This morning, the Constitutional Court of Hungary published its decision on a motion (No. X / 01514/2017) requesting the Court’s opinion on the compatibility of the Agreement on a Unified Patent Court (UPCA) with the Hungarian Constitution, and on the appropriate mechanism for its ratification. As reported here, the motion had been filed on 18 July 2017 by the Hungarian Minister of Justice, acting on behalf of the government. The Constitutional Court has concluded that, as matters stand, none of the mechanisms provided in the Constitution would be appropriate to ratify the UPCA. This means that an amendment of the Constitution would be required before Hungary may proceed to ratify the Agreement.
The Court had first been asked to consider whether ratification of the UPCA could be operated under the mechanism for the transfer of sovereignty in Article E, paragraphs (2) and (4) of the Constitution. This provision allows Hungary to participate as a Member State of the EU, and to enter international agreements with other Member States, in order to exercise some of its constitutional competences jointly with other Member States through the institutions of the EU, subject to ratification of such an agreement by two thirds of the parliament. The Court noted that Article E could only be used to ratify an international agreement finding its legal basis in the EU founding treaties and, relying on the CJEU’s decision in the second Spanish challenge (C-146/13), reached the conclusion that this was not the case. This left Article Q of the Constitution, the general provision allowing Hungary to enter international agreements, as the only mechanism available to ratify the Agreement; however the Court found that this could not be used either as the UPCA was incompatible with the current constitutional regime. The Court noted that the UPCA was concerned with the implementation of an international forum supplementing the domestic court structure, and excluding from the jurisdiction of the national courts the resolution of certain private disputes. According to the Court, this amendment to the Hungarian judicial framework amounted to a delegation of judicial powers, including the right to judicial review, that in Hungary are constitutionally protected.

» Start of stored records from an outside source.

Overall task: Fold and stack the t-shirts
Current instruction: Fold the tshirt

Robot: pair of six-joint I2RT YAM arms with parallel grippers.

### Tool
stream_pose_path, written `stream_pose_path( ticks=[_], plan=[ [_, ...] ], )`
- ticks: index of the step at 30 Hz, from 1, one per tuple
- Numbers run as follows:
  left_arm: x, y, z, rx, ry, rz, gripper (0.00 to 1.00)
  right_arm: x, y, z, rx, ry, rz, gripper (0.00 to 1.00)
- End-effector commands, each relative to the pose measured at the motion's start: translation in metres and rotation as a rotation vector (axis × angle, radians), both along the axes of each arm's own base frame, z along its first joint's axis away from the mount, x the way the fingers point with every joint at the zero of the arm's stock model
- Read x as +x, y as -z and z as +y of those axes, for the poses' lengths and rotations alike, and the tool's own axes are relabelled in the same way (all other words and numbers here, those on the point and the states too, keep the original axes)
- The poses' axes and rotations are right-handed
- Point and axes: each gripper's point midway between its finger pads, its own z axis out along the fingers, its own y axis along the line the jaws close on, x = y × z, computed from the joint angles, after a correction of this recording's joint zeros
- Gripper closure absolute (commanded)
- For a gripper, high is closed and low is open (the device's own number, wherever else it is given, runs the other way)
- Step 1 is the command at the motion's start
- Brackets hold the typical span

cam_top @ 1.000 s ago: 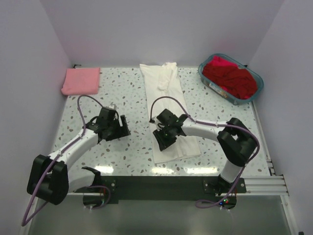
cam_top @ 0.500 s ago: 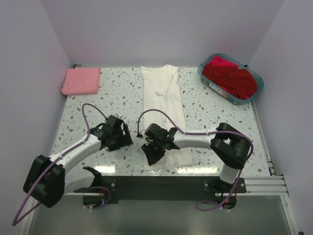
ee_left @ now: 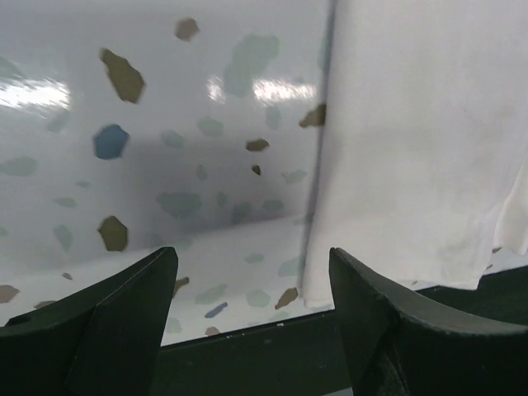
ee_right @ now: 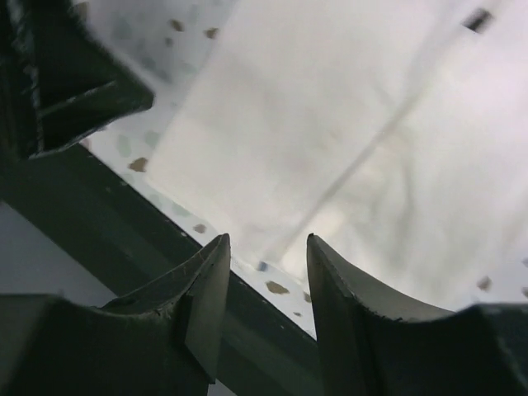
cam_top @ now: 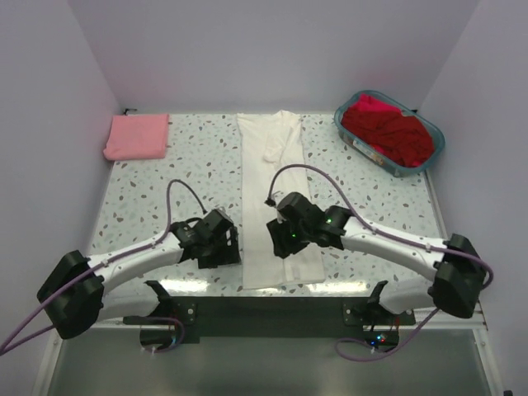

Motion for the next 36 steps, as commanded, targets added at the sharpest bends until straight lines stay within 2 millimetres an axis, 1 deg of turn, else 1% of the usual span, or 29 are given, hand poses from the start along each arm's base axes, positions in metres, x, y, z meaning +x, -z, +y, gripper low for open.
stream_pose_path(
  ticks=[1, 2, 3, 4, 5, 6, 8, 9, 11, 16, 17, 18, 20, 21, 23, 25, 30, 32, 36],
  plan=[
    [-0.011, -0.006, -0.025, -0.014, 0.028, 0.014, 0.21, -0.001, 0.014, -0.074, -0.163, 0.196, 0.003, 0.53],
    [-0.013, -0.005, -0.031, -0.015, 0.025, 0.016, 0.22, 0.004, 0.015, -0.090, -0.179, 0.251, 0.000, 0.53],
    [-0.021, -0.001, -0.037, 0.000, 0.059, 0.028, 0.22, 0.001, 0.023, -0.106, -0.211, 0.294, 0.007, 0.53],
    [-0.021, -0.003, -0.043, 0.001, 0.057, 0.020, 0.23, -0.002, 0.021, -0.119, -0.216, 0.325, 0.000, 0.53],
    [-0.022, -0.002, -0.045, 0.008, 0.062, 0.020, 0.25, -0.002, 0.024, -0.129, -0.225, 0.363, 0.017, 0.53],
    [-0.026, 0.000, -0.048, 0.024, 0.078, 0.021, 0.26, -0.008, 0.030, -0.136, -0.234, 0.393, 0.040, 0.53],
    [-0.025, -0.001, -0.052, 0.034, 0.077, 0.008, 0.27, -0.014, 0.032, -0.144, -0.233, 0.427, 0.058, 0.51],
    [-0.027, 0.001, -0.054, 0.042, 0.088, 0.014, 0.27, -0.019, 0.038, -0.148, -0.237, 0.454, 0.078, 0.51],
    [-0.026, 0.000, -0.058, 0.048, 0.097, 0.005, 0.27, -0.021, 0.039, -0.144, -0.203, 0.466, 0.086, 0.51],
    [-0.030, 0.003, -0.060, 0.089, 0.116, -0.002, 0.28, -0.029, 0.056, -0.143, -0.203, 0.492, 0.141, 0.52],
    [-0.030, 0.004, -0.060, 0.093, 0.114, 0.000, 0.30, -0.035, 0.063, -0.144, -0.211, 0.487, 0.169, 0.52],
    [-0.031, 0.004, -0.059, 0.095, 0.113, -0.002, 0.31, -0.033, 0.066, -0.140, -0.195, 0.492, 0.172, 0.53],
    [-0.030, 0.005, -0.058, 0.098, 0.110, -0.004, 0.35, -0.037, 0.074, -0.141, -0.200, 0.496, 0.187, 0.56],
    [-0.030, 0.005, -0.058, 0.099, 0.109, -0.005, 0.36, -0.037, 0.078, -0.142, -0.210, 0.502, 0.190, 0.59],
    [-0.030, 0.006, -0.058, 0.104, 0.113, -0.002, 0.39, -0.035, 0.083, -0.142, -0.211, 0.505, 0.182, 0.59],
    [-0.031, 0.007, -0.058, 0.106, 0.118, 0.002, 0.42, -0.032, 0.088, -0.142, -0.220, 0.508, 0.173, 0.62],
    [-0.033, 0.009, -0.057, 0.112, 0.126, 0.009, 0.42, -0.039, 0.101, -0.138, -0.227, 0.486, 0.221, 0.64],
    [-0.034, 0.009, -0.057, 0.115, 0.130, 0.014, 0.42, -0.046, 0.106, -0.138, -0.229, 0.482, 0.255, 0.64],
    [-0.034, 0.009, -0.058, 0.115, 0.139, 0.015, 0.41, -0.058, 0.109, -0.140, -0.230, 0.475, 0.307, 0.64]
  ],
)
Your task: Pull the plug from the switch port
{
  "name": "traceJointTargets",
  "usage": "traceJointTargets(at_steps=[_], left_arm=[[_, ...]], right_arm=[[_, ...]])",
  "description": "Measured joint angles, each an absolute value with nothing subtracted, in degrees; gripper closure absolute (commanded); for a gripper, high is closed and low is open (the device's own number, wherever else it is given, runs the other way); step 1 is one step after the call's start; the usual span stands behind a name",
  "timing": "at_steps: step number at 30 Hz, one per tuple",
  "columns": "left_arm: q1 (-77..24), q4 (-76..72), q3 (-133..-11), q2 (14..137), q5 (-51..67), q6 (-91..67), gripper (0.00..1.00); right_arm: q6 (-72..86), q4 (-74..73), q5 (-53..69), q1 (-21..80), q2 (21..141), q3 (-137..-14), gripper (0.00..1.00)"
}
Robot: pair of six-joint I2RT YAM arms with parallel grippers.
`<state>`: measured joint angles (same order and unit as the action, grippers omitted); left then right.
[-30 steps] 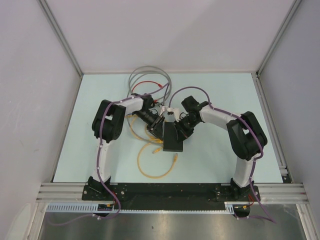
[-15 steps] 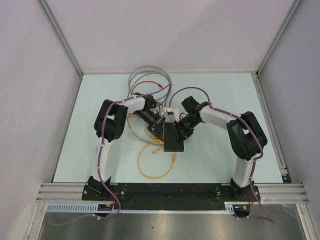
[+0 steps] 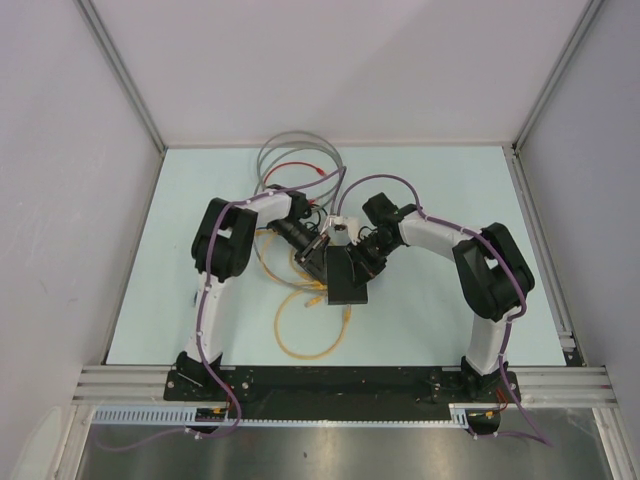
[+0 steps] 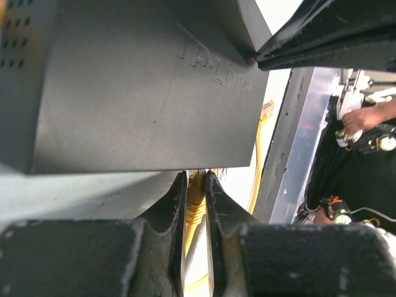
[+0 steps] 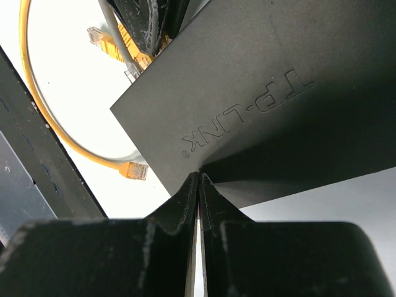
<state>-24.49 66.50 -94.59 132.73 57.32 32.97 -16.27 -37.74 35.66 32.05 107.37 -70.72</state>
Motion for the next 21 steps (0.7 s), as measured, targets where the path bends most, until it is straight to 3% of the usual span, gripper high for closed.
traceJointTargets(at_steps=[10, 21], left_arm=[[-24.4, 72.4, -100.6, 135.3, 55.4, 35.6, 1.00], [-23.4, 71.1, -96.1, 134.8, 57.2, 36.1, 1.00]], right_arm=[[-16.5, -37.7, 36.3, 32.0, 107.6, -70.7, 0.93], [-16.4, -37.1, 38.2, 32.0, 107.7, -70.0, 0.93]])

It follows from the Constitutional Court’s decision that Hungary’s ratification of the UPCA will not be possible without an amendment to the Constitution that would allow it. It must be noted that Constitutional amendments are not as rare in Hungary as they are in other jurisdictions, and in fact the current Constitution has already been amended seven times since it came into effect in 2012. In any event, it is to be presumed that this decision will delay Hungary’s participation in the unitary patent and UPC project.